For most of my life, I've enjoyed pushing myself higher, harder, and faster. I came into my own as a distance swimmer at around 14 or 15, but I always chose to swim all the longest and hardest events available in my age group, long before I was any good at them. Why? Because other people were scared to swim them. 400 IM? Mile? 200 fly? Bring it on! Anyone who has ever played a game of ultimate frisbee or water polo with me knows that I always willing to sacrifice personal safety to win, and in my freshman year in high school, I wanted so badly to be the one to swim the furthest without taking a breath that I swam until I passed out. In short, if a challenge presents itself to me, I love to take it on.
Of course, pool swimming has its own obstacles. There is always the challenge of posting faster times, swimming longer and more difficult sets, etc, etc. But at the end of the day, you're still swimming in highly controlled, laboratory-like conditions. Some pools may be a little warmer, or more poorly lit than others, but within reason, every single pool race has the exact same parameters.
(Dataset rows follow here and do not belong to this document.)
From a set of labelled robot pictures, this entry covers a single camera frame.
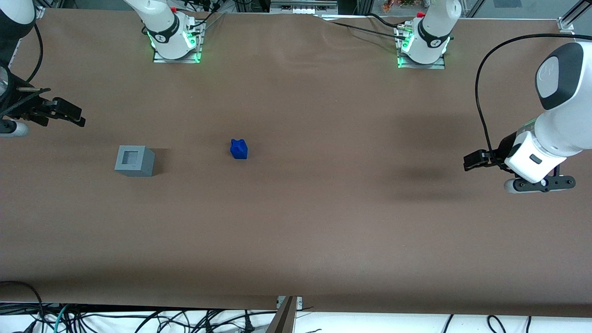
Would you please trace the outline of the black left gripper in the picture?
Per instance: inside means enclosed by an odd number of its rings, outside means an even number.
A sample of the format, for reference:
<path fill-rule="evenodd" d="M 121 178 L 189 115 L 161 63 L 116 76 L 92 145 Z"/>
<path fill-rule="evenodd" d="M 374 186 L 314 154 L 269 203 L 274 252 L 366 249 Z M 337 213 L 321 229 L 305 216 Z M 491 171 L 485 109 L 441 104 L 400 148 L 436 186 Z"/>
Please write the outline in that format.
<path fill-rule="evenodd" d="M 468 172 L 476 168 L 499 167 L 504 171 L 521 171 L 520 149 L 524 147 L 524 134 L 514 131 L 501 140 L 497 149 L 476 150 L 464 157 L 464 171 Z"/>

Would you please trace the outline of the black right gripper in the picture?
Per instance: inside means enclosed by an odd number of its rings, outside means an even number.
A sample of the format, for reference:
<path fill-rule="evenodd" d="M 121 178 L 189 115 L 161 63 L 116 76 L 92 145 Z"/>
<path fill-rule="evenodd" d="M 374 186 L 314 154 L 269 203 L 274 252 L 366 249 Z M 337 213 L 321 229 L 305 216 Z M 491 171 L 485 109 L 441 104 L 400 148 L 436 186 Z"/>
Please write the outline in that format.
<path fill-rule="evenodd" d="M 35 114 L 38 104 L 40 118 Z M 66 120 L 79 127 L 85 127 L 86 124 L 86 119 L 82 117 L 82 109 L 62 98 L 30 99 L 9 112 L 9 118 L 39 123 L 43 127 L 47 127 L 51 119 Z"/>

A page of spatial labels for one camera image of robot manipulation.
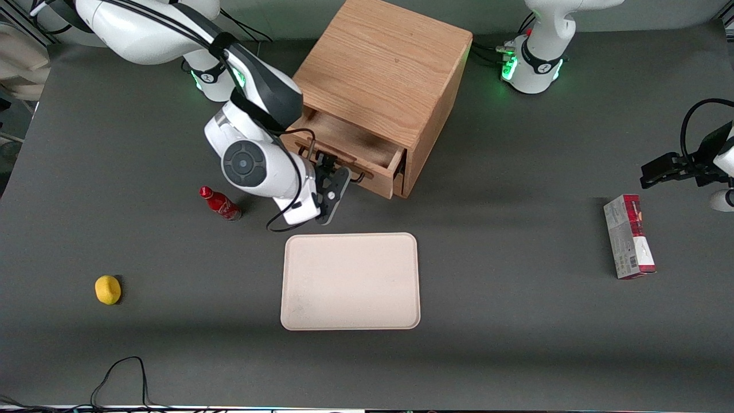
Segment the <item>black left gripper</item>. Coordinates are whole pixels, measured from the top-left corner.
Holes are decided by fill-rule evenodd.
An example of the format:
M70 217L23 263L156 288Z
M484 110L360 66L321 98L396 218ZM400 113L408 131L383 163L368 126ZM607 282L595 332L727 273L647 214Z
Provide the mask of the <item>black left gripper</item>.
M724 151L732 150L732 122L729 122L702 139L699 149L689 152L686 133L681 134L681 153L668 152L642 165L640 184L643 190L666 181L682 181L694 178L697 186L719 182L732 187L732 172L715 165L714 159Z

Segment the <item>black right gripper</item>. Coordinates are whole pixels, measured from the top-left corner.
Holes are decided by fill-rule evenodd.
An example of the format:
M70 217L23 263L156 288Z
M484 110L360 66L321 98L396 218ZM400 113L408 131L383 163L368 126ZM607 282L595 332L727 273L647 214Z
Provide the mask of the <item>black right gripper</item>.
M315 217L315 222L319 225L328 225L333 219L350 178L351 170L348 167L340 167L338 157L317 153L313 201L315 206L319 207L319 214Z

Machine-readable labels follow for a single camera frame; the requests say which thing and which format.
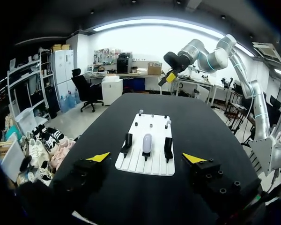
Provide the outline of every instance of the air conditioner vent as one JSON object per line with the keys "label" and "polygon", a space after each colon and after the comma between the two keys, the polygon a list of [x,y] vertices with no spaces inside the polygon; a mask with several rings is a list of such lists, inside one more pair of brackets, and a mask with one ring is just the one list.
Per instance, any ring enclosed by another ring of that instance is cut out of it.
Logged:
{"label": "air conditioner vent", "polygon": [[273,44],[253,42],[253,47],[264,59],[281,63],[281,57]]}

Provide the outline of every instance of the white capsule object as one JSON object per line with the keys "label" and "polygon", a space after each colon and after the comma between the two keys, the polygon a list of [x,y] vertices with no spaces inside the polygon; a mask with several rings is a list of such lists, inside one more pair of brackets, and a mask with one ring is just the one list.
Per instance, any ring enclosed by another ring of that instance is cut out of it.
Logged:
{"label": "white capsule object", "polygon": [[145,134],[144,139],[142,140],[142,151],[144,153],[150,153],[152,146],[152,135]]}
{"label": "white capsule object", "polygon": [[169,125],[169,124],[171,124],[171,123],[172,123],[172,121],[168,120],[168,121],[167,121],[167,124],[165,125],[165,127],[164,127],[164,128],[166,128],[166,129],[167,129],[167,128],[168,128],[168,125]]}

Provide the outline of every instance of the ceiling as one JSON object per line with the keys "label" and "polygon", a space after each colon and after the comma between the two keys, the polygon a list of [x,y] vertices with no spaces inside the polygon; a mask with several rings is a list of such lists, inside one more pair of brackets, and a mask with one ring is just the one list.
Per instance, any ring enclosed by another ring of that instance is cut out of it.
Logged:
{"label": "ceiling", "polygon": [[64,36],[102,23],[130,17],[173,17],[232,34],[254,52],[251,42],[275,45],[281,56],[279,34],[245,0],[51,0],[22,33],[20,40]]}

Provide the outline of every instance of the black bolt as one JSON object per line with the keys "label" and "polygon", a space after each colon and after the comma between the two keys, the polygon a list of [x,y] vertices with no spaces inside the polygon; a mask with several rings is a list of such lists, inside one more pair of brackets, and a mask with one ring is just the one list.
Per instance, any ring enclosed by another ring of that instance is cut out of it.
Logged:
{"label": "black bolt", "polygon": [[221,193],[221,194],[225,194],[226,192],[227,192],[227,190],[226,190],[225,188],[221,188],[221,189],[220,189],[220,193]]}

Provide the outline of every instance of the white tray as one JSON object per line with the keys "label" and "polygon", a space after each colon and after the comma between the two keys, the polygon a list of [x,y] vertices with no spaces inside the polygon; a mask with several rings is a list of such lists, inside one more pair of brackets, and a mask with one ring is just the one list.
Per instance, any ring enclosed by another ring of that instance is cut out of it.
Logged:
{"label": "white tray", "polygon": [[[135,115],[130,130],[128,133],[132,134],[132,146],[124,158],[123,153],[119,153],[116,161],[116,168],[125,172],[141,173],[147,175],[159,175],[159,176],[172,176],[175,173],[174,162],[174,149],[173,143],[171,151],[173,159],[166,162],[164,156],[164,142],[166,137],[172,137],[171,125],[165,129],[167,121],[170,120],[169,116],[154,115],[151,114],[139,114]],[[145,157],[142,156],[142,142],[145,134],[152,135],[152,147],[151,155],[145,161]]]}

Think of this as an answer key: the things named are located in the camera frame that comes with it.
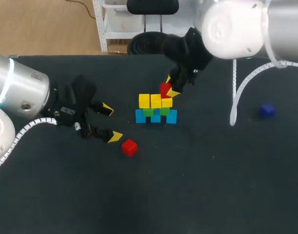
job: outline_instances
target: block tower
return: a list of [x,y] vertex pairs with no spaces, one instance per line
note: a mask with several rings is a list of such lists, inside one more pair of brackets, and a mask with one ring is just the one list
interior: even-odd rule
[[160,85],[160,94],[139,94],[139,109],[136,110],[136,123],[161,123],[161,116],[166,116],[166,123],[177,123],[177,110],[173,107],[173,98],[167,95],[171,84]]

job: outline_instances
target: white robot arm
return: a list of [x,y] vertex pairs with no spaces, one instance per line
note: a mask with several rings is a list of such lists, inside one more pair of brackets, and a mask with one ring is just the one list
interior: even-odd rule
[[[0,107],[15,115],[32,118],[49,97],[47,75],[0,55]],[[15,140],[11,119],[0,109],[0,157]]]
[[298,0],[201,0],[195,27],[221,59],[298,62]]

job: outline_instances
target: wooden floor
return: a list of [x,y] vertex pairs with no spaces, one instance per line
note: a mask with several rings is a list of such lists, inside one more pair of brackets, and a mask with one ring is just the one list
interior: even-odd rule
[[[92,0],[84,2],[94,16]],[[96,21],[65,0],[0,0],[0,54],[99,55]]]

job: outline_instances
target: black chair
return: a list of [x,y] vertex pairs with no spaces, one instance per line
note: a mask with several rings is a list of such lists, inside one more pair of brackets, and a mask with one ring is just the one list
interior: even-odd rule
[[179,9],[178,0],[128,0],[128,11],[134,15],[173,15]]

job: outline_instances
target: black cable
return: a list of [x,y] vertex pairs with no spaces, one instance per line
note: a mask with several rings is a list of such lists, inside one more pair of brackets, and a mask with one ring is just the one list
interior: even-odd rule
[[75,0],[65,0],[65,1],[69,1],[69,2],[77,2],[77,3],[80,3],[80,4],[84,5],[84,6],[86,7],[86,10],[87,10],[89,16],[90,16],[91,18],[93,18],[93,19],[96,19],[95,17],[93,17],[93,16],[90,14],[89,9],[88,9],[88,7],[85,5],[85,3],[81,2],[81,1],[75,1]]

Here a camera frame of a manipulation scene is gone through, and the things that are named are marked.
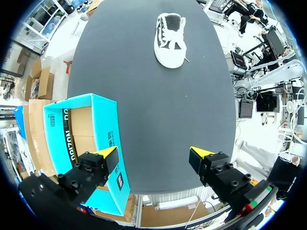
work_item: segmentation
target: machine
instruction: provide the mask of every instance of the machine
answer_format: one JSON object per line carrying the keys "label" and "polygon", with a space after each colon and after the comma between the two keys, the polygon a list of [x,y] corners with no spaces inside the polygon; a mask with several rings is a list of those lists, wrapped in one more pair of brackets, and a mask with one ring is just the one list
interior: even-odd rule
{"label": "machine", "polygon": [[230,53],[225,55],[225,59],[230,73],[243,75],[246,72],[247,67],[242,55],[230,51]]}
{"label": "machine", "polygon": [[[59,174],[59,184],[44,174],[31,175],[23,180],[19,189],[31,210],[42,223],[50,228],[104,227],[123,229],[102,219],[93,218],[78,211],[98,185],[103,186],[118,162],[117,148],[96,153],[86,152],[78,157],[78,163],[65,174]],[[196,147],[190,148],[189,163],[200,176],[203,185],[210,185],[224,203],[232,209],[223,225],[229,229],[243,229],[258,225],[263,219],[259,214],[277,193],[277,187],[267,181],[253,186],[250,174],[242,174],[222,152],[213,153]]]}
{"label": "machine", "polygon": [[236,220],[239,228],[259,221],[259,214],[276,195],[278,188],[262,180],[255,186],[250,174],[243,174],[229,163],[229,157],[196,147],[190,148],[189,163],[200,176],[202,184],[208,184],[220,200],[232,208],[225,223]]}

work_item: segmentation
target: computer monitor
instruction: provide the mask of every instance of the computer monitor
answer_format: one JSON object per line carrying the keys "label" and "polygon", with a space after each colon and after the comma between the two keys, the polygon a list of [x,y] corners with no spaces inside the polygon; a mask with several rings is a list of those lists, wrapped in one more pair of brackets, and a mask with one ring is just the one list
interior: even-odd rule
{"label": "computer monitor", "polygon": [[279,98],[275,96],[272,91],[260,92],[256,98],[257,112],[279,112]]}
{"label": "computer monitor", "polygon": [[239,107],[239,118],[251,118],[253,114],[253,105],[252,101],[241,100]]}
{"label": "computer monitor", "polygon": [[297,111],[297,124],[303,126],[304,125],[304,107],[301,107]]}
{"label": "computer monitor", "polygon": [[285,49],[280,41],[277,33],[275,30],[271,29],[267,34],[267,40],[270,43],[270,46],[273,50],[273,53],[275,54],[276,58],[284,53]]}
{"label": "computer monitor", "polygon": [[234,61],[234,64],[242,69],[247,69],[244,58],[242,55],[239,55],[233,51],[230,51],[231,57]]}

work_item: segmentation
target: brown cardboard box
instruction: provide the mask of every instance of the brown cardboard box
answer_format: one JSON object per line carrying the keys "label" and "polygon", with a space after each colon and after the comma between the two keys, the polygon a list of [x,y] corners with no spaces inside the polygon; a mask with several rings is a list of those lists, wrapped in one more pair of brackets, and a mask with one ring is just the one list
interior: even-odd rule
{"label": "brown cardboard box", "polygon": [[133,215],[133,210],[134,210],[134,204],[135,204],[135,195],[129,195],[126,209],[124,216],[115,216],[107,213],[103,213],[97,210],[92,209],[94,214],[99,217],[107,218],[107,219],[112,219],[112,220],[118,220],[118,221],[123,221],[123,222],[132,222],[132,215]]}
{"label": "brown cardboard box", "polygon": [[29,99],[32,99],[31,89],[32,85],[35,84],[36,79],[39,79],[38,98],[51,100],[54,75],[50,73],[50,67],[42,69],[40,59],[38,59],[32,66],[32,77],[28,76],[24,100],[29,101]]}
{"label": "brown cardboard box", "polygon": [[71,109],[71,128],[77,155],[96,152],[92,107]]}
{"label": "brown cardboard box", "polygon": [[21,175],[21,177],[22,177],[23,180],[29,176],[29,174],[27,173],[27,171],[20,172],[20,175]]}
{"label": "brown cardboard box", "polygon": [[43,107],[44,105],[50,103],[52,103],[51,100],[29,101],[29,121],[33,146],[39,165],[41,166],[44,174],[48,177],[56,174],[46,142],[43,117]]}
{"label": "brown cardboard box", "polygon": [[94,13],[94,11],[96,10],[96,8],[99,6],[99,4],[102,2],[103,0],[94,0],[92,2],[92,4],[90,5],[90,7],[87,9],[86,14],[87,16],[91,17],[92,14]]}
{"label": "brown cardboard box", "polygon": [[59,184],[58,177],[56,175],[50,176],[49,179],[52,180],[54,183]]}
{"label": "brown cardboard box", "polygon": [[17,63],[24,64],[24,65],[27,64],[29,56],[30,56],[29,51],[26,50],[25,48],[22,48],[17,58]]}
{"label": "brown cardboard box", "polygon": [[30,128],[30,118],[29,118],[29,106],[24,105],[24,130],[25,130],[25,136],[27,137],[27,144],[29,147],[30,155],[32,157],[33,164],[36,168],[36,170],[40,170],[41,166],[39,164],[37,154],[33,145],[33,140],[31,136],[31,128]]}
{"label": "brown cardboard box", "polygon": [[[154,207],[142,207],[141,227],[162,227],[185,223],[189,221],[194,211],[194,208],[189,209],[189,207],[164,210],[155,210]],[[200,202],[191,220],[202,218],[208,214],[209,212]]]}

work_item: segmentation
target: cyan cardboard box
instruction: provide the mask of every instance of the cyan cardboard box
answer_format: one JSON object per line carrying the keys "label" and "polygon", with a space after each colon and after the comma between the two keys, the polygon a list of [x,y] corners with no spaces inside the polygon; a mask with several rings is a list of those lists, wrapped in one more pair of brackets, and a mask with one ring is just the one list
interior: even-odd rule
{"label": "cyan cardboard box", "polygon": [[119,163],[109,175],[107,189],[96,189],[84,205],[123,216],[130,186],[120,145],[117,102],[89,93],[48,104],[44,106],[44,125],[48,149],[57,174],[72,169],[75,156],[85,151],[118,147]]}

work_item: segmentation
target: cardboard box
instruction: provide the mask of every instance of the cardboard box
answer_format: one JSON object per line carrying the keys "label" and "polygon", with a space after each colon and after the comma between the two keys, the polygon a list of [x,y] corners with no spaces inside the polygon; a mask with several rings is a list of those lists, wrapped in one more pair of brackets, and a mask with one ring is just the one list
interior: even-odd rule
{"label": "cardboard box", "polygon": [[42,69],[40,59],[38,59],[32,66],[32,77],[28,76],[24,100],[28,102],[29,99],[33,99],[31,95],[34,85],[37,83],[36,79],[39,79],[38,99],[51,100],[54,75],[50,73],[50,67]]}
{"label": "cardboard box", "polygon": [[43,107],[50,104],[51,100],[30,100],[29,101],[29,122],[31,137],[33,141],[34,152],[36,154],[36,160],[38,161],[37,170],[42,169],[44,174],[48,177],[56,174],[53,167],[51,157],[49,154],[48,146],[45,138],[45,128],[44,128],[44,116]]}
{"label": "cardboard box", "polygon": [[99,4],[102,2],[103,0],[94,0],[92,2],[92,4],[90,5],[90,7],[87,9],[86,14],[87,16],[91,17],[92,14],[95,12],[96,8],[99,6]]}
{"label": "cardboard box", "polygon": [[54,183],[59,184],[58,177],[56,175],[50,176],[49,179],[52,180]]}
{"label": "cardboard box", "polygon": [[25,48],[22,48],[17,58],[17,63],[26,65],[28,62],[29,56],[30,56],[30,52],[26,50]]}
{"label": "cardboard box", "polygon": [[24,180],[25,178],[29,177],[29,174],[27,173],[27,171],[23,171],[19,173],[21,175],[21,178]]}
{"label": "cardboard box", "polygon": [[25,136],[27,140],[27,144],[29,147],[30,155],[32,157],[33,164],[36,168],[36,170],[40,170],[41,166],[39,164],[37,154],[33,145],[32,135],[31,135],[31,128],[30,128],[30,117],[29,117],[29,106],[24,105],[24,130],[25,130]]}
{"label": "cardboard box", "polygon": [[89,93],[44,106],[45,135],[56,173],[66,173],[85,151],[113,146],[118,163],[107,189],[96,189],[84,204],[98,211],[124,216],[130,186],[121,152],[117,103]]}
{"label": "cardboard box", "polygon": [[135,204],[135,195],[130,195],[127,201],[125,213],[123,217],[110,215],[107,213],[100,212],[98,210],[92,209],[93,213],[96,216],[111,219],[111,220],[118,220],[123,222],[132,222],[132,215],[134,210],[134,204]]}
{"label": "cardboard box", "polygon": [[[162,227],[186,223],[194,211],[194,208],[189,209],[188,206],[164,210],[155,210],[154,207],[142,207],[141,227]],[[209,212],[203,203],[200,202],[191,220],[207,215],[209,215]]]}

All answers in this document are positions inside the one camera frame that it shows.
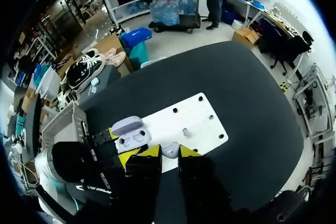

Not so with open water swimming. If it's cold, choppy, rainy, you just have to suck it up at TAKE it. Open water swimming is you against nature, and she is a fiery and unpredictable opponent. And every race is totally different, even on the same course. Yeah, sometimes it's so cold you can't f-ing pee, and the water is so full of minerals that your suit-rub spots are bleeding, and that stupid landmark you're sighting just never seems to get any closer, but when you finally pull yourself out of the water at the end... well, there's nothing like it. So why do I want to swim the English Channel? Because it's there!
That all being said, I don't think I would have ever seriously considered actually making a Channel attempt if it wasn't for Mallory. When she swam (and won) the 7.8-mile Little Red Light House swim in New York, the furthest I had ever swum open water was a mile, and that was in a dinky man-made lake. The next summer, when she swam 28 miles around Manhattan Island, I had made it out for a 2-mile ocean swim in San Fransisco bay, but I was still clearly playing catch-up. She's my partner in all of this madness, but she's also my inspiration. So in 10 or 11 months, when I'm ten miles in and ready to die, Mallory, who brings out my craziest and most hard-core traits, will be my motivation to just keep swimming.